Key Quote: “Rather than simply giving speeches about management virtue, insiders say that McNerney is trying to lead by example. He wins praise from co-workers for paying attention to the small things like remembering people’s names, listening closely to their presentations, and not embarrassing underlings in public. That marks a sharp distinction from the blunt Stonecipher and the remote Philip M. Condit … McNerney doesn’t travel with a big entourage or even spend much time on Boeing’s plush 737 business jet. ‘Harry and Phil used to have dozens of handlers. Phil had a private chef on the  and an aide-de-camp, but Jim mostly flies on the smaller Challenger,’ says a Boeing executive who has worked under all three …”
The story in itself is interesting, but I’m finding the reader responses below even moreso:
“With nearly 23 years of employment at Boeing Aircraft St. Louis, mostly in quality assurance, I observed a culture where lapses in ethical behavior were the norm rather than the exception,” writes “Mike.” “Those who questioned the system, myself included, generally paid the ultimate price, termination with denial of severance pay.”

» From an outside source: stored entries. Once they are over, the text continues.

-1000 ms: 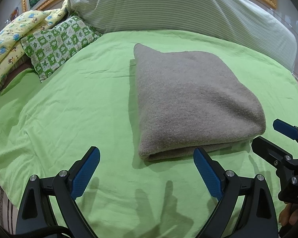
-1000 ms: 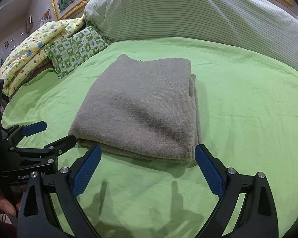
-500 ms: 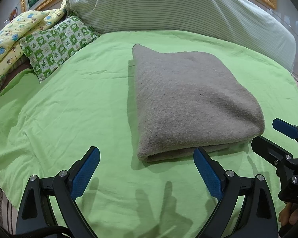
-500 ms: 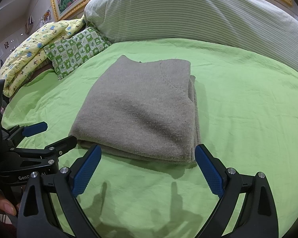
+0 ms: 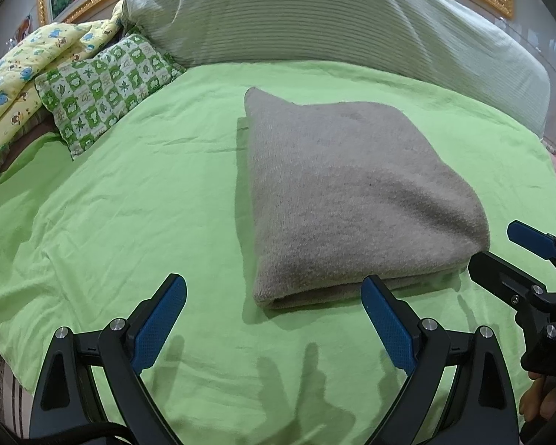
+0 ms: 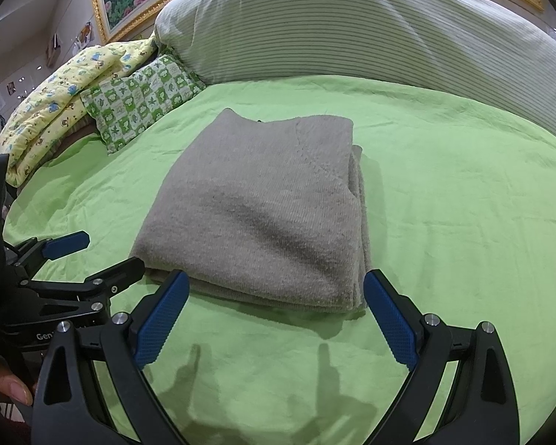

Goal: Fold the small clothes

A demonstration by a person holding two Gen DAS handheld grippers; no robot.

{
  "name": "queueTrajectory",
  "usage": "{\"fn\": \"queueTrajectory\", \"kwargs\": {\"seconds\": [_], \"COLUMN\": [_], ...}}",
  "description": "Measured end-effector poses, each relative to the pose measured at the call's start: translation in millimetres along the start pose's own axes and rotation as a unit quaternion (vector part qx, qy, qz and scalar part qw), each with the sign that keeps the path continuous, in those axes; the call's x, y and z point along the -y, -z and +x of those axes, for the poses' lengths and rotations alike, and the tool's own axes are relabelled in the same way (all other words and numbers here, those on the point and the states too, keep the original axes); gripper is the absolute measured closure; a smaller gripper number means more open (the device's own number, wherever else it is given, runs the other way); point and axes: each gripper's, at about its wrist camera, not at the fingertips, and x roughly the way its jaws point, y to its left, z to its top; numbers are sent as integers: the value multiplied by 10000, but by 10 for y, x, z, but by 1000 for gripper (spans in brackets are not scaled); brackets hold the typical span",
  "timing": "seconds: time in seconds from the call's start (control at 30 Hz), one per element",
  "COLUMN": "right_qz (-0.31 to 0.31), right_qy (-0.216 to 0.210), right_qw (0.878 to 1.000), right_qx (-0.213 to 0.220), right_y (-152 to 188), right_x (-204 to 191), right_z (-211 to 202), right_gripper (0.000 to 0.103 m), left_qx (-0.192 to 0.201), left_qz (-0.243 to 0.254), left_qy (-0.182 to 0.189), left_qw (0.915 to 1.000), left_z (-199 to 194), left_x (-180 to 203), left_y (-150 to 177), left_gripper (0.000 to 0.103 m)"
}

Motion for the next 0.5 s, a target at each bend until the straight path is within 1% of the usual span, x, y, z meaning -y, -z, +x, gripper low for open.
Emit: {"fn": "queueTrajectory", "kwargs": {"seconds": [0.1,0.3,0.5], "right_qz": [40,96,145], "right_qy": [9,30,69], "right_qw": [10000,9999,9999], "right_qx": [54,65,51], "right_y": [-17,-38,-33], "right_x": [-6,-9,-7], "right_z": [-21,-6,5], "right_gripper": [8,8,8], "left_qx": [39,32,-53], "left_qz": [65,34,-147], "left_qy": [37,44,4], "left_qw": [10000,10000,9999], "left_z": [-19,-6,28], "left_x": [11,-24,-154], "left_y": [-24,-47,-94], "left_gripper": [9,10,10]}}
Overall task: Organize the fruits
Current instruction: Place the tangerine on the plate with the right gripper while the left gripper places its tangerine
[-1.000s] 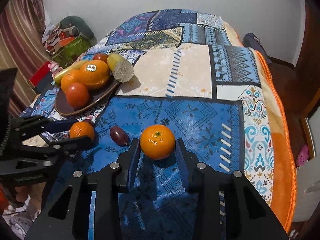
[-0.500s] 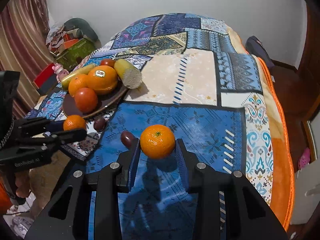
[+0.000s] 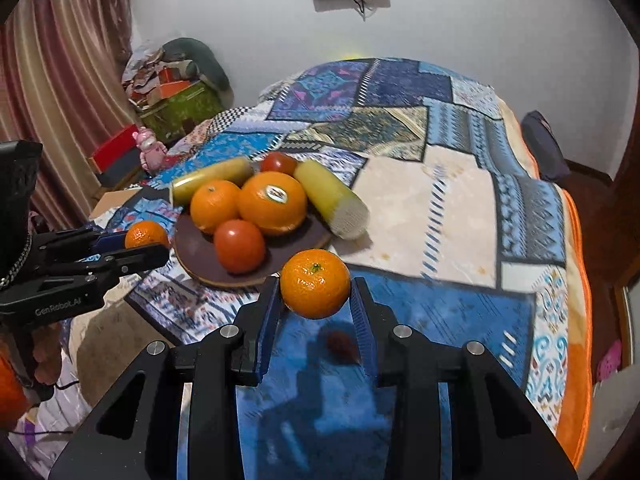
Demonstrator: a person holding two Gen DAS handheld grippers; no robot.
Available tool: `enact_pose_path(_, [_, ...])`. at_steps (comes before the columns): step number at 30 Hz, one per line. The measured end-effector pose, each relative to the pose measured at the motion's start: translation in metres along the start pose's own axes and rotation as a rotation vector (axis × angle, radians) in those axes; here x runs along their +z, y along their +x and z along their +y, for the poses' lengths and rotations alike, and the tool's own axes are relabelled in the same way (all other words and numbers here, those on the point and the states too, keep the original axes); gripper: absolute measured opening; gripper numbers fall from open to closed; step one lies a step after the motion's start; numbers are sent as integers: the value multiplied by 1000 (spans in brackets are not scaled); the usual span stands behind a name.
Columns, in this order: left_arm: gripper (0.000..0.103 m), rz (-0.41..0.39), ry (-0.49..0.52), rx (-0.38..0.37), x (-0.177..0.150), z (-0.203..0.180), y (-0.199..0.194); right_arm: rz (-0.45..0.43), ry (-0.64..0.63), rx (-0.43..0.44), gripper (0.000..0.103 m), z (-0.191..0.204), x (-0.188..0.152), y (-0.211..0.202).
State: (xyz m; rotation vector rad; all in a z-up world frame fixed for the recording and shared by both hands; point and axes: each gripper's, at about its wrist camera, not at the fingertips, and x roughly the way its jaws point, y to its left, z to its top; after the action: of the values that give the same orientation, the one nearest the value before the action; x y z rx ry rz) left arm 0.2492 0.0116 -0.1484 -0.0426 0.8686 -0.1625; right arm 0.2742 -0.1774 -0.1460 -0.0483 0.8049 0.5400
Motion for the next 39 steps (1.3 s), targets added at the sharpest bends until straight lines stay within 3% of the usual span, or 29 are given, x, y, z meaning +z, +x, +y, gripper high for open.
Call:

And, in case you missed it, here’s a column I did last month on the same topic. http://www.heraldnet.com/stories/06/02/08/100bus_corliss001.cfm
Key Quote: “But only time will tell if these are the right moves, and whether they’re being made with conviction. After all, Stonecipher declared a new campaign for ethical behavior and mandated companywide ethics training — wildly unpopular with rank-and-file workers here in Everett — just before he was booted in disgrace for having an affair with a female subordinate.”